Après le chaos des premiers jours de la révolution libyenne, nous assistons désormais à une sorte de solidification de la crise libyenne. En effet, la sidération initiale n'a pas été mise à profit par la rébellion pour mettre à bas le régime qui, du coup, à réussi à se ressaisir.

Parmi les scénarios que j'avais envisagés il y a quinze jours, nous nous dirigeons donc désormais vers une guerre civile. Qui nécessite quelques aperçus sur cette guerre contemporaine, qui n'est pas asymétrique mais, déjà, apporte quelques enseignements.

1/ Tout d'abord, quelques considérations "géo-stratégiques". On observe en effet une double partition du pays :

  • d'une part entre les trois régions originelles (Cyrénaïque, Tripolitaine, Fezzan qui ont été réunies par l'occupant italien au début du 20° siècle) avec, pour schématiser, la première qui est révoltée, la deuxième sous contrôle de Kadhafi, le dernier qui observe.
  • d'autre part, des micros partitions, notamment sur les villes côtières du centre et de l'ouest, les centres-villes paraissant insurgés quand les pourtours, avec notamment les voies de communication et de contournement, qui seraient sous contrôle des forces kadhafiennes.

En conclusion (partielle, bien sûr) les fronts ne sont pas encore totalement formés.
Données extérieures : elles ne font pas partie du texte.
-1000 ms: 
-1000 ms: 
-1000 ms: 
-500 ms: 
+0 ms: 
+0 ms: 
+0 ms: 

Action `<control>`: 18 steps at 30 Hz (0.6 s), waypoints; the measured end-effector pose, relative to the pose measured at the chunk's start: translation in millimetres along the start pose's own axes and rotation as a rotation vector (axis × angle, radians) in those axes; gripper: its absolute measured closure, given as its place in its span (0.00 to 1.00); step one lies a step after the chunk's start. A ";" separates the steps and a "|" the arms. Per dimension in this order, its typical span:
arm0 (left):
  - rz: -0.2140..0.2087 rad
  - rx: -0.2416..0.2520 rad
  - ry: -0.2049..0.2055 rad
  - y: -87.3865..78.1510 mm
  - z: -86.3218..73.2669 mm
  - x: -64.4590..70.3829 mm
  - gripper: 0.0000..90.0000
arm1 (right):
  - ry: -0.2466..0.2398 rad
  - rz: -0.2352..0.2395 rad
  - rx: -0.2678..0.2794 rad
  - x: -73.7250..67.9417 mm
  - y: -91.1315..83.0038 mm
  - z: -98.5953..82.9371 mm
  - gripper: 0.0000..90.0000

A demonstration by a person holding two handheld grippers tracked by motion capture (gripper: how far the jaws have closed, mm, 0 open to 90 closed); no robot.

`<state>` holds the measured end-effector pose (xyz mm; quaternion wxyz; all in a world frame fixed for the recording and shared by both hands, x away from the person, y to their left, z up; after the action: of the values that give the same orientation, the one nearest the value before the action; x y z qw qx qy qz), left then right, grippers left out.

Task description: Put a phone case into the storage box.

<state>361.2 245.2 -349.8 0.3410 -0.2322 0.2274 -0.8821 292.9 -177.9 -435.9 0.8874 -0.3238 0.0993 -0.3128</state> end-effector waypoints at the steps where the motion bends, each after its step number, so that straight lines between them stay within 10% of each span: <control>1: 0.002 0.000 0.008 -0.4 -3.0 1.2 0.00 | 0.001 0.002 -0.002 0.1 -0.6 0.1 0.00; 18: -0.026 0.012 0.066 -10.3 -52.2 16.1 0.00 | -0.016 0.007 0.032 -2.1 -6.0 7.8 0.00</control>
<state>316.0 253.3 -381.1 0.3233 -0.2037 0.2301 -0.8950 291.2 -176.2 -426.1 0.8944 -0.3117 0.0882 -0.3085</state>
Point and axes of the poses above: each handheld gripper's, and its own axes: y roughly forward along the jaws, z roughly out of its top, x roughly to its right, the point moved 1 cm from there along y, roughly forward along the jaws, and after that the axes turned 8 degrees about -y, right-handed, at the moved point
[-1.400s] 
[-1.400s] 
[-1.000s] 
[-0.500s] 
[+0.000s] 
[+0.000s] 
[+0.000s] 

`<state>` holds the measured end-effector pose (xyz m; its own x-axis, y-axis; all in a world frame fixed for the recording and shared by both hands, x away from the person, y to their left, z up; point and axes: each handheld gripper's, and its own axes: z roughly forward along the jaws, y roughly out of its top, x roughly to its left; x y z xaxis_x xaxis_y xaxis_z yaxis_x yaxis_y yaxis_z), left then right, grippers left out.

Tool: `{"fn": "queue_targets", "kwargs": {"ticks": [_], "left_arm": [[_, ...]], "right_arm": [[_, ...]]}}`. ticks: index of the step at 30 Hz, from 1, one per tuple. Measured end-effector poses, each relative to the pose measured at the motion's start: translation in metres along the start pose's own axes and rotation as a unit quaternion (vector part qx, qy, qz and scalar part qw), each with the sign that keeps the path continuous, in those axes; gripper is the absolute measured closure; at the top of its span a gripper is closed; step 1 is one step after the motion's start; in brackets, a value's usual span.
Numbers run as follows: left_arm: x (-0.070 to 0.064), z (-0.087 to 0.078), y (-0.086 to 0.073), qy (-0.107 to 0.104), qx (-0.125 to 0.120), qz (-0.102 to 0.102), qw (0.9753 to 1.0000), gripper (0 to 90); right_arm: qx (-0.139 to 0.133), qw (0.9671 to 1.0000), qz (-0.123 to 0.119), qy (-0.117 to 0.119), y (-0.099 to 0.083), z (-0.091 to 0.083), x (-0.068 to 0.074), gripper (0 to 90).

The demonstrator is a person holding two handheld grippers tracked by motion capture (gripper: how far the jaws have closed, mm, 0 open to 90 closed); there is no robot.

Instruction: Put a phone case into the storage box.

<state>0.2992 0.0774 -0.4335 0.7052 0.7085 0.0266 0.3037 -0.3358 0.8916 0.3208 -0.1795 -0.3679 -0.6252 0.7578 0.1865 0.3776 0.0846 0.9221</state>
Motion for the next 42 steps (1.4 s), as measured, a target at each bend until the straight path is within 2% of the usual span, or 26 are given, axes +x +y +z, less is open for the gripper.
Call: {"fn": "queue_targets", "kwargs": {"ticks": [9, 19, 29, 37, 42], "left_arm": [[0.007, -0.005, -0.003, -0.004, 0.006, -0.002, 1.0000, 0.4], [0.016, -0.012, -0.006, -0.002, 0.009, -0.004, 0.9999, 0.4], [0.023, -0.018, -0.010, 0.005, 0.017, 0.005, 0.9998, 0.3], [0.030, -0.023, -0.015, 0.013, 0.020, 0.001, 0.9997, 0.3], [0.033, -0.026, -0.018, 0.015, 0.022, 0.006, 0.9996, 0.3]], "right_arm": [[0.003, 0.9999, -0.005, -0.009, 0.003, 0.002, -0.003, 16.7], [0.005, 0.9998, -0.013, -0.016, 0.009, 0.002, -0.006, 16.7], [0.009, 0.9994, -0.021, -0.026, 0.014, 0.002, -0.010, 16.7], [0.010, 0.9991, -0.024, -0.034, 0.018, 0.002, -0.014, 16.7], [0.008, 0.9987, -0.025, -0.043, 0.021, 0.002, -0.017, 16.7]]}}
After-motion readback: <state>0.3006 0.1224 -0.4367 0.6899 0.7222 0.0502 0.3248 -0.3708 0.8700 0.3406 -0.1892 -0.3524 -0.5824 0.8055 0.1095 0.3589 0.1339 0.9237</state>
2/ On observe par ailleurs un curieux phénomène d'agrégation militaire : en effet, il s'avère que l'armée kadhafienne était mal équipée, malgré quelques achats d'armements qui visiblement n'ont pas été entretenus. Il en ressort cette relative homogénéité des forces, qui sont en train de s'organiser de part et d'autre.
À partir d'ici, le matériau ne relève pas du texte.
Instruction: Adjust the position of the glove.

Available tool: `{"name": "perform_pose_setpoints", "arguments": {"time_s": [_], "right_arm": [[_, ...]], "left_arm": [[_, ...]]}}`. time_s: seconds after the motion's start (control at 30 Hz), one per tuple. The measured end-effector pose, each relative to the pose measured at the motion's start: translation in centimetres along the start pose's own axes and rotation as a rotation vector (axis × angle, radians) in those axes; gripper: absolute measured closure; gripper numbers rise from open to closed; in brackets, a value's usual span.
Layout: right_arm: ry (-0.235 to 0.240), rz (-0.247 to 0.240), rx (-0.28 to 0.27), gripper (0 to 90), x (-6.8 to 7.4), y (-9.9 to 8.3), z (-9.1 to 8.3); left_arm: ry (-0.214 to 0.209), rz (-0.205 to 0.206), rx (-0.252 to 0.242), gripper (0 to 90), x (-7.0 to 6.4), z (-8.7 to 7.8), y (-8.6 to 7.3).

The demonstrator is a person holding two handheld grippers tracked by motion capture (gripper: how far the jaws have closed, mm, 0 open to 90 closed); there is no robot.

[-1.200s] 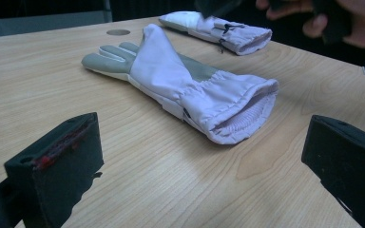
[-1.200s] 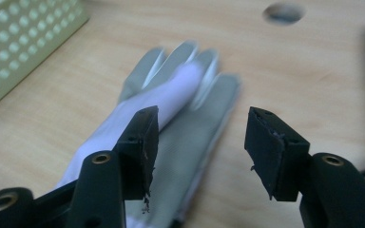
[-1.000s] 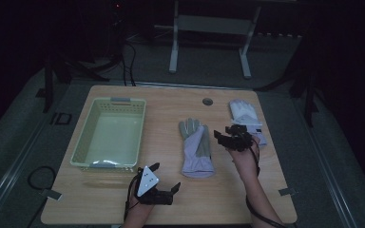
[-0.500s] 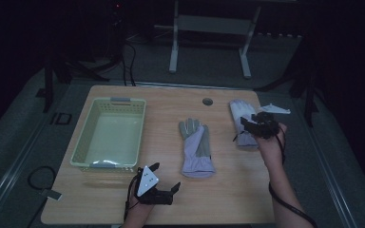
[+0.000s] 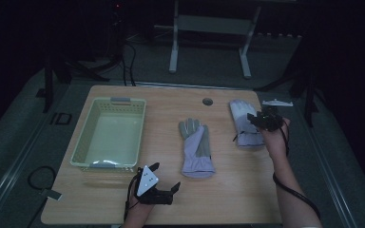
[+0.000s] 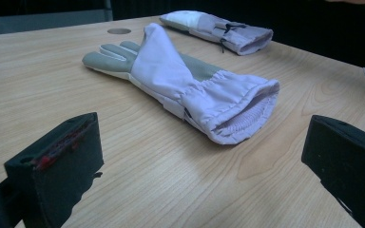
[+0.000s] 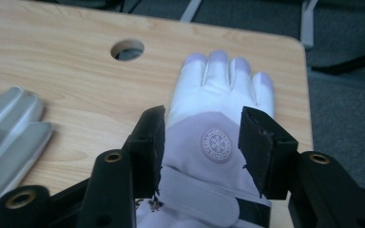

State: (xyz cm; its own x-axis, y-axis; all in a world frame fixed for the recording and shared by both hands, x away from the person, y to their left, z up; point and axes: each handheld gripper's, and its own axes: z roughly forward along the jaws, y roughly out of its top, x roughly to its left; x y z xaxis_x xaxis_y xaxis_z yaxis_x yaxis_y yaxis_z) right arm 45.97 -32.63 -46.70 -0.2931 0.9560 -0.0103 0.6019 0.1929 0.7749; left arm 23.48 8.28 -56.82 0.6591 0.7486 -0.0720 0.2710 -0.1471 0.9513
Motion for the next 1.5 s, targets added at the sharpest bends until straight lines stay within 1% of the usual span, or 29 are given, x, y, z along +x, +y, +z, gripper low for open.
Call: {"name": "perform_pose_setpoints", "arguments": {"time_s": [0.17,0.23,0.27,0.3,0.33,0.4,0.43,0.47,0.53,0.57,0.63,0.7,0.73,0.77,0.8,0.83,0.87,0.9,1.1,1.17,1.23,1.27,1.33,1.37,1.5], "right_arm": [[0.01,0.019,0.046,50.6,-0.5,-0.1,2.1],[-0.009,0.001,0.077,50.7,-0.5,-0.4,2.8],[0.003,0.011,0.085,50.4,-0.6,-0.5,3.1],[0.004,0.022,0.089,50.2,-0.7,-0.6,3.4],[-0.003,0.021,0.096,50.1,-0.9,-0.7,3.7],[0.0,0.03,0.108,48.6,-1.3,-0.8,4.3],[-0.013,0.034,0.118,48.6,-1.5,-0.8,4.6],[-0.008,0.037,0.126,48.4,-1.7,-0.8,4.9],[-0.02,0.033,0.154,48.8,-2.0,-1.0,5.7],[-0.012,0.033,0.173,48.1,-2.1,-1.1,6.1],[-0.012,0.026,0.2,48.1,-2.2,-1.4,6.8],[-0.004,0.019,0.217,48.3,-2.1,-1.8,7.4],[0.004,0.026,0.215,50.9,-2.2,-2.0,7.5],[0.019,0.038,0.211,52.4,-2.3,-2.1,7.5],[0.028,0.043,0.208,56.5,-2.4,-2.2,7.5],[0.037,0.036,0.204,60.1,-2.4,-2.3,7.5],[0.037,0.036,0.204,60.1,-2.4,-2.3,7.5],[0.03,-0.002,0.197,62.9,-2.1,-2.4,7.4],[-0.003,-0.027,0.217,72.5,-1.3,-2.2,7.3],[-0.013,-0.007,0.213,75.6,-1.2,-2.2,7.2],[-0.025,-0.003,0.214,78.0,-0.9,-2.1,6.8],[-0.038,0.001,0.201,78.7,-0.8,-2.0,6.4],[-0.039,0.0,0.191,78.9,-0.7,-1.9,5.8],[-0.031,0.015,0.193,79.1,-0.6,-1.8,5.5],[-0.031,0.027,0.168,79.8,-0.5,-1.2,3.7]], "left_arm": [[0.002,0.002,0.0,0.0,0.0,0.0,0.0],[0.004,-0.001,0.0,0.0,0.0,0.0,0.0],[0.003,-0.001,0.0,0.0,0.0,0.0,0.0],[0.003,-0.001,0.0,0.0,0.0,0.0,0.0],[0.002,-0.001,0.0,0.0,0.0,0.0,0.0],[0.0,-0.001,0.0,0.0,0.0,0.0,0.0],[-0.002,-0.003,0.0,0.0,0.0,0.0,0.0],[-0.004,-0.004,0.001,0.0,0.0,0.0,0.0],[-0.005,-0.01,0.001,0.0,0.1,0.0,0.0],[-0.006,-0.012,0.001,0.0,0.1,0.0,0.0],[-0.006,-0.013,0.0,0.0,0.1,0.0,0.0],[-0.005,-0.01,0.001,0.0,0.1,0.0,0.0],[-0.005,-0.008,0.001,0.0,0.1,0.0,0.0],[-0.004,-0.008,0.001,0.0,0.1,0.0,0.0],[-0.004,-0.008,0.001,0.0,0.1,0.0,0.0],[-0.004,-0.009,0.001,0.0,0.1,0.0,0.0],[-0.004,-0.009,0.001,0.0,0.1,0.0,0.0],[-0.004,-0.01,0.001,0.0,0.1,0.0,0.0],[-0.003,-0.01,0.002,0.0,0.1,0.0,0.0],[-0.002,-0.007,0.001,0.0,0.1,0.0,0.0],[-0.003,-0.01,0.0,0.0,0.1,0.0,0.0],[-0.003,-0.01,0.0,0.0,0.1,0.0,0.0],[-0.003,-0.015,0.001,0.0,0.1,0.0,0.0],[-0.002,-0.016,0.001,0.0,0.1,0.0,0.0],[-0.001,-0.01,0.002,0.0,0.1,0.0,0.0]]}}
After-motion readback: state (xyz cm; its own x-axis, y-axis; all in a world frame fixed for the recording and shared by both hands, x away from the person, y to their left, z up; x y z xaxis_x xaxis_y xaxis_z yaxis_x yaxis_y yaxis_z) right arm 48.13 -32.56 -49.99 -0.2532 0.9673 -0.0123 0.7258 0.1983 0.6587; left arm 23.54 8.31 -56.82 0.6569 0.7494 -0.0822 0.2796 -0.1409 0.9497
  • du côté des insurgés, aux sabres du début ont succédé quelques armes légères, puis des armes lourdes. Surtout, quelques officiers "de profession" ont rejoint la rébellion et organisent, tant bien que mal, les forces.
  • la réorganisation a lieu également du côté de Kadhafi qui a repris le contrôle de ses gardes prétoriennes et, probablement, de quelques unités de l'armée régulière, et qui désormais entend reprendre l'initiative, notamment au voisinage de Syrte, cœur de la tribu des Kadhafa : il s'agit, visiblement, de pousser le plus loin vers la Cyrénaïque.
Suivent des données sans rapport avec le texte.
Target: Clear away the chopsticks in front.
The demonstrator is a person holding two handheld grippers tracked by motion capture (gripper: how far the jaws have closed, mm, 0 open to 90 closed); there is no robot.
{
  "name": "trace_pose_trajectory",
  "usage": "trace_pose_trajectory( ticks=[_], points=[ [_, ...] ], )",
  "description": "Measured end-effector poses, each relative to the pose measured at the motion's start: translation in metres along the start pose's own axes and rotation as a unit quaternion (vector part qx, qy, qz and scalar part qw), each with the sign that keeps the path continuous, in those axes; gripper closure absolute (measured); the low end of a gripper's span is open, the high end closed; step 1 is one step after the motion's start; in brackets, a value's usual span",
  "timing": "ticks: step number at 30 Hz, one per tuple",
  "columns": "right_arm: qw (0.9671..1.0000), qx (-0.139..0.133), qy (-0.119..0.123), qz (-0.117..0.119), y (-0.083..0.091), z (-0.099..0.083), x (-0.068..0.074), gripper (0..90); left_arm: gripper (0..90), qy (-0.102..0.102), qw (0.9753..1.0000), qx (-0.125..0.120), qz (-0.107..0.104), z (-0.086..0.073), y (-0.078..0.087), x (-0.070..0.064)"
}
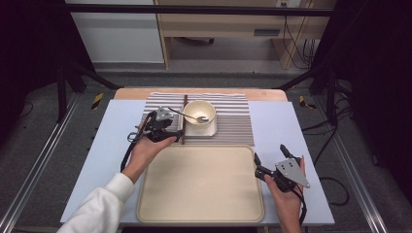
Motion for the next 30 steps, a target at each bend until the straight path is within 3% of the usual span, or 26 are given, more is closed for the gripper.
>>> trace_pose_trajectory(
  ticks=[5, 7, 10, 17, 22, 30],
  points=[
    [1.0, 0.003, -0.001, -0.001, 0.0, -0.002, -0.002, 10.0, 49.1, 0.055, 0.9985, -0.007, 0.001, -0.002, -0.012, 0.011],
    [1.0, 0.0, -0.003, -0.002, 0.0, 0.0, -0.003, 10.0, 52.4, 0.083, 0.9965, -0.011, 0.0, -0.004, -0.018, 0.016],
    [1.0, -0.002, -0.004, -0.001, 0.001, 0.001, -0.003, 10.0, 55.8, 0.107, 0.9942, -0.014, -0.006, -0.006, -0.025, 0.02],
    [1.0, 0.0, 0.001, 0.001, 0.0, 0.001, -0.001, 10.0, 60.1, 0.137, 0.9904, -0.011, -0.008, -0.012, -0.042, 0.024],
    [1.0, 0.0, -0.001, 0.0, 0.0, 0.0, -0.002, 10.0, 61.5, 0.144, 0.9895, -0.013, -0.004, -0.012, -0.046, 0.023],
    [1.0, 0.001, 0.0, 0.004, 0.0, 0.001, 0.0, 10.1, 65.2, 0.172, 0.985, -0.019, 0.008, -0.014, -0.05, 0.026]
  ],
)
Point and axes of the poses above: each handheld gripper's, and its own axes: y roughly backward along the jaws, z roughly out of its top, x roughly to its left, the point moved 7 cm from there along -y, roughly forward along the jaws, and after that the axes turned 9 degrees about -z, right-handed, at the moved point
3/ Nul doute que les deux parties vont développer leur réseau pour améliorer la qualité en armement et en expertise humaine :

  • tout d'abord par des filières d'approvisionnement d'armes, a priori plus faciles à Benghazi qu'à Tripoli, même si cela prendra du temps
  • ensuite par des filières de renforcement humain, soit par des sortes de volontaires "arabes" du côté de Benghazi, soit par des miliciens (Nigériens, Tchadiens, Maliens ou Ukrainiens, Biélorusses, Kazakhs) du côté de Kadhafi. Ici, le soutien égyptien sera essentiel. De même, il faudra observer avec attention les réactions de la ligue arabe, de l'OCI ou de l'UA.

4/ Ceci nous amène à la dimension internationale. le soutien aérien (la no fly zone) entraîne de nombreuses difficultés, comme l'ont expliqué les médias :

  • juridiques, puisqu'il faut, outre la légitimité de l'ONU, pas acquise, une organisation chapeau (OTAN, UE, Ligue arabe, ...) : pas évident
  • technique, puisqu'il faut des moyens pour faire respecter cette no fly zone, et qu'à part les Occidentaux, on voit mal qui pourrait le faire.
  • opérationnels, car ces moyens signifieraient de les divertir des opérations actuellement menées en Irak ou en Afghanistan....
  • opérationnels encore, car une no fly zone impose tout d'abord une SEAD (suppression des DCA), donc une attaque au sol et pas seulement une interdiction aérienne : or, des attaques au sol sont délicates, et risquées, sans même compter le retentissement politique de la chose (les Américains se souviennent de l'échec de la campagne aérienne au Kossovo)
  • politiques, car cela fournirait un argument en béton à Kadhafi pour expliquer qu'il défend la patrie outragée et agressée par les forces occidentales, etc...

Autant dire que la chose n'est pas décidée, et que Kadhafi a un peu de temps devant lui pour espérer retourner la situation.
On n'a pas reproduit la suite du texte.